## What this task involves
Wherever a line below holds the word "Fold", copy that line.

## Dataset excerpt

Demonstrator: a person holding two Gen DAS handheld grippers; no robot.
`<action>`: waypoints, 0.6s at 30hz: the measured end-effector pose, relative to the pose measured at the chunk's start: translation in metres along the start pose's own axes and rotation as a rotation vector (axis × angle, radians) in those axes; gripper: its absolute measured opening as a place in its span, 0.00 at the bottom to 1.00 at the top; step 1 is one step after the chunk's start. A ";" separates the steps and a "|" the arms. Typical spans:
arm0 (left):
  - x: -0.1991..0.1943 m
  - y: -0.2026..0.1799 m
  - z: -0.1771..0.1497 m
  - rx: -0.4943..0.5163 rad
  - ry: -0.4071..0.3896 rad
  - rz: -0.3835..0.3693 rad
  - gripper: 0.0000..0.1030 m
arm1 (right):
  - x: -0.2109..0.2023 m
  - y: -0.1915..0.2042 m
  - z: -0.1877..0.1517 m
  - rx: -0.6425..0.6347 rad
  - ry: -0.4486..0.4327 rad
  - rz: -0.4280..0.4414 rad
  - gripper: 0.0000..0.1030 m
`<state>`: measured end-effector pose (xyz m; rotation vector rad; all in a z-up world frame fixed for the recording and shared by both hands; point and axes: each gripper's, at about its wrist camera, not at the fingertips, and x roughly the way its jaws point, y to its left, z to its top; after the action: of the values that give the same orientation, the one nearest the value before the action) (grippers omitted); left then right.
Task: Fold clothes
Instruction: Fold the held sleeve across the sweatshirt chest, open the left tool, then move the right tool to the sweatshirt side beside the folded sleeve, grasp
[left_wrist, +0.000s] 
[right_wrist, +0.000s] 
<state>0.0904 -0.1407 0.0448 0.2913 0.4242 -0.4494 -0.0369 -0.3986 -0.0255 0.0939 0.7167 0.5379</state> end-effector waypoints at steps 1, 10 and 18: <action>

## Solved problem
Task: Fold clothes
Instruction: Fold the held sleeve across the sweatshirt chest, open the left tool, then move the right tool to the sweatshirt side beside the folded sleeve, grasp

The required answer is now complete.